Я приказал увести Пепеляева. Сам отправился отдыхать в гостевой флигелек – обыкновенную деревенскую избушку с застланным половиками полом, с деревянной кроватью, с ходиками на стене и видом из окошек на камышовое озеро.

После верховой езды – а лет десять уж точно не садился на лошадь – ломило все тело, хотелось лечь. Велел не беспокоить, приходить, когда только привезут лесника…

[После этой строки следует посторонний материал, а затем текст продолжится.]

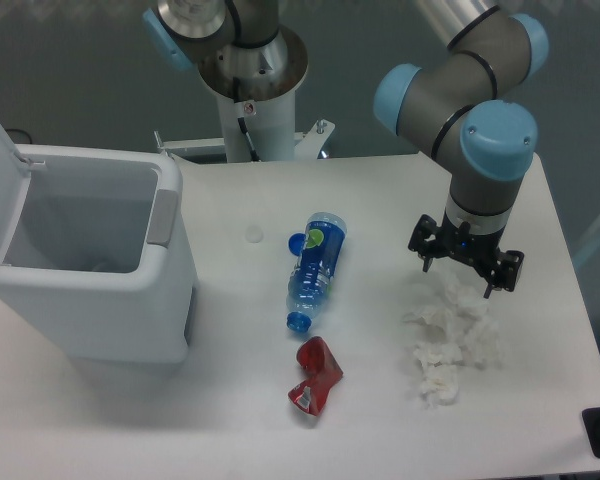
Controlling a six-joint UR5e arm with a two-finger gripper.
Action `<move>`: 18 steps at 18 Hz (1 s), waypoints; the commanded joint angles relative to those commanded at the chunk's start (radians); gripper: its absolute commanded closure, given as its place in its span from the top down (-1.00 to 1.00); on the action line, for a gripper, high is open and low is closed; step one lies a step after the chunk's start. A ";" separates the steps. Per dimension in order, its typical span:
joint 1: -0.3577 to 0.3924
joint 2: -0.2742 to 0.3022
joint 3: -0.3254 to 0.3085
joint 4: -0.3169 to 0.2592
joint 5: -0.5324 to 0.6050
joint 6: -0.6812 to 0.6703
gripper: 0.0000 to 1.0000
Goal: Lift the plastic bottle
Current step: 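Move the gripper over the blue-labelled plastic bottle lying on the table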
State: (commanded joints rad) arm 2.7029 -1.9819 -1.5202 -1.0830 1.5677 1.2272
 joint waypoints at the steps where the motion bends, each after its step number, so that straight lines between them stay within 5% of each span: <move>1: 0.000 -0.002 0.000 0.000 -0.002 0.000 1.00; 9: -0.083 -0.002 -0.034 0.015 -0.003 -0.021 1.00; 18: -0.204 0.041 -0.147 0.008 -0.011 -0.253 1.00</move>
State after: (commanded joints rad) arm 2.4990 -1.9405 -1.6674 -1.0753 1.5570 0.9745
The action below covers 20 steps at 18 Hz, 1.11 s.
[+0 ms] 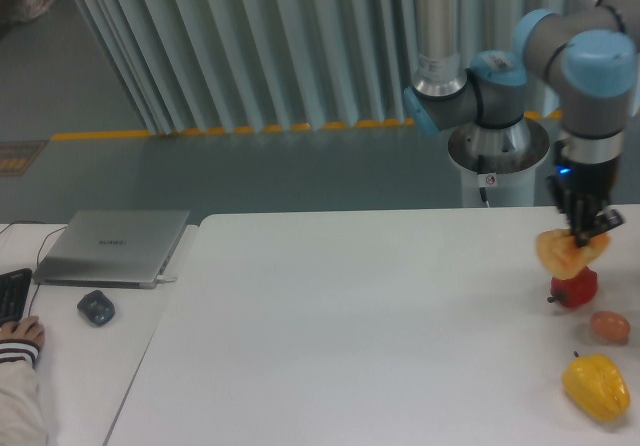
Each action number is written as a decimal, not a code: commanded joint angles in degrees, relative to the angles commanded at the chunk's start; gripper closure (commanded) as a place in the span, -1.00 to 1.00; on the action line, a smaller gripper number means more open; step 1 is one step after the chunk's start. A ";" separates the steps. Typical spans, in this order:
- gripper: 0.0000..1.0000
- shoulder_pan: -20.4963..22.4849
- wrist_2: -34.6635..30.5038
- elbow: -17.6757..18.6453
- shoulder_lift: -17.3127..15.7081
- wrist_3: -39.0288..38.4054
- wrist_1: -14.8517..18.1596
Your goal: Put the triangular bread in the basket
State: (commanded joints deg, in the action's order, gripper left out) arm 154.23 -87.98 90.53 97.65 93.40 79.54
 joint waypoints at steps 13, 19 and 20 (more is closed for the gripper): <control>1.00 18.28 -0.26 -0.70 3.60 28.92 -0.88; 0.59 20.67 -0.26 -0.79 5.10 34.30 -2.81; 0.31 20.58 -0.26 -0.79 5.19 35.09 -2.81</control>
State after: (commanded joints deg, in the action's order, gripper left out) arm 174.82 -88.24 89.74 102.83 128.49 76.73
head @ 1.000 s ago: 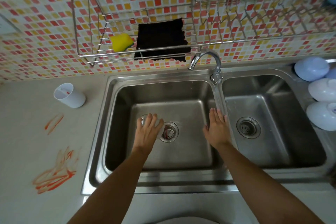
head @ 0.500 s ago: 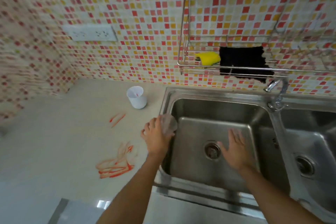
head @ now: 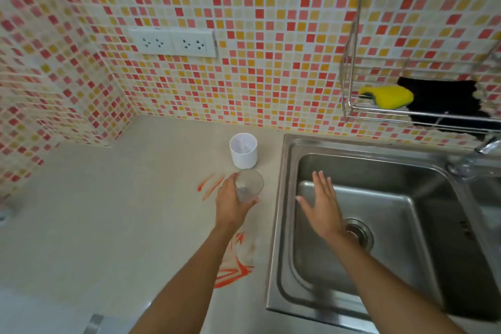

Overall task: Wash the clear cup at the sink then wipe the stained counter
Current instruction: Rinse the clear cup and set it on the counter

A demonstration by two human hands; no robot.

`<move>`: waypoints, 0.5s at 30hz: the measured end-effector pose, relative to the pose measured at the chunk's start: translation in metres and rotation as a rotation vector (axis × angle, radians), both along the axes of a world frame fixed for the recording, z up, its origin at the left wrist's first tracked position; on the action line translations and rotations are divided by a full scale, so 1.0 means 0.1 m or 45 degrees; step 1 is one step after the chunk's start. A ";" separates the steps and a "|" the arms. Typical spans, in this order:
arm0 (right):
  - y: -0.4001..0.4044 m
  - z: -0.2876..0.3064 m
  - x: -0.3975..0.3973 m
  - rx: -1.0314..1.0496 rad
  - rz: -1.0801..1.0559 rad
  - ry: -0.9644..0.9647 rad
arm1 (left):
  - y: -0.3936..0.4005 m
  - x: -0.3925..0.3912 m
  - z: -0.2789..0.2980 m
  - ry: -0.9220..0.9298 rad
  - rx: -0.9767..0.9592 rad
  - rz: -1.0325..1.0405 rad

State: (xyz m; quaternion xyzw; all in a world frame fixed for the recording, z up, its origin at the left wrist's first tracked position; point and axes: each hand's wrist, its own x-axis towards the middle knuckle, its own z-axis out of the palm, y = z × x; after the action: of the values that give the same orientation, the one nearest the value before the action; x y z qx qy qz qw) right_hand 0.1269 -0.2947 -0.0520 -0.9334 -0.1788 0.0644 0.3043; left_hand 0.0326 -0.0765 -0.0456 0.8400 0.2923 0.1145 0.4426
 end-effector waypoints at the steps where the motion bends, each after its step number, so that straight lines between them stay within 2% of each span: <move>1: 0.06 0.00 -0.01 -0.003 -0.002 0.005 | 0.03 0.01 0.01 -0.012 -0.027 -0.014; 10: 0.39 -0.05 0.09 -0.040 0.014 0.082 | 0.26 -0.01 -0.02 0.008 -0.200 -0.146; 13: 0.58 -0.04 0.19 0.003 0.007 0.113 | 0.36 -0.05 0.04 0.026 -0.138 -0.185; 15: 0.73 0.00 0.29 0.062 0.008 0.141 | 0.46 0.00 0.13 -0.038 -0.045 -0.078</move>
State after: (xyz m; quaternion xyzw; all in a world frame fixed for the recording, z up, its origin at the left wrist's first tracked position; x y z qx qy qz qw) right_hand 0.1555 -0.2212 -0.0523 -0.9201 -0.1660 0.1126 0.3363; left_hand 0.0330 -0.0304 -0.0324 0.8388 0.2617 0.1081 0.4650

Запись от 29 июля на этом обрывалась, следующая была датирована 31‑м числом того же месяца. Зимин на минуту дал отдых глазам. Все‑таки он не ошибся, верно определил по рассказу пихтовского почетного гражданина: участвовал Степан Тютрюмов в экспроприации на станции Миасс. Еще раз тщательно нужно просмотреть миасское дело. Заодно и другие, упоминающиеся в малышевском дневнике.


31. VII.36 г.

Муслимова доставили утром. Я объяснил ему, что от него требуется, и он сразу закивал: постарается, мол. От меня не ускользнуло, как бывший лесник вздрогнул, взглянув на стоящего среди военных Тютрюмова. Кажется, он даже заколебался, подойти или нет. Огляделся вокруг. Потом принялся ходить, смотря себе под ноги, делая широкие круги. Тщедушная, изогнутая в наклоне стариковская фигурка время от времени застывала на месте. Снова он шел и снова останавливался. Присел на корточки перед торчащим из земли пеньком. Из кармана пиджака вынул пачку папирос, положил на этот пенек. Вскоре неподалеку нашел еще один. И его, диаметром помельче, пометил, воткнув рядом прутик. Сделал шагов пятнадцать‑семнадцать в сторону строящегося брусового дома – клуба, как объяснил мне начальник лагеря,и замер: тут был порог его исчезнувшего дома. Как определил? Пенек, на который положил папиросы , – остаток березы, на сук которой набрасывал уздечку, покидая дом или возвращаясь домой. Много лет, часто по нескольку раз на дню, проделывать путь от двери дома к березе – любой расстояние запомнит. Теплые искорки каких‑то личных воспоминаний мелькнули при этом в глазах у Муслимова. Мгновенно испуг пришел им на смену, когда я попросил указать еще и место, где был колодец. Уточнил: тот колодец, которым пользовался до двадцатого или до двадцать первого года.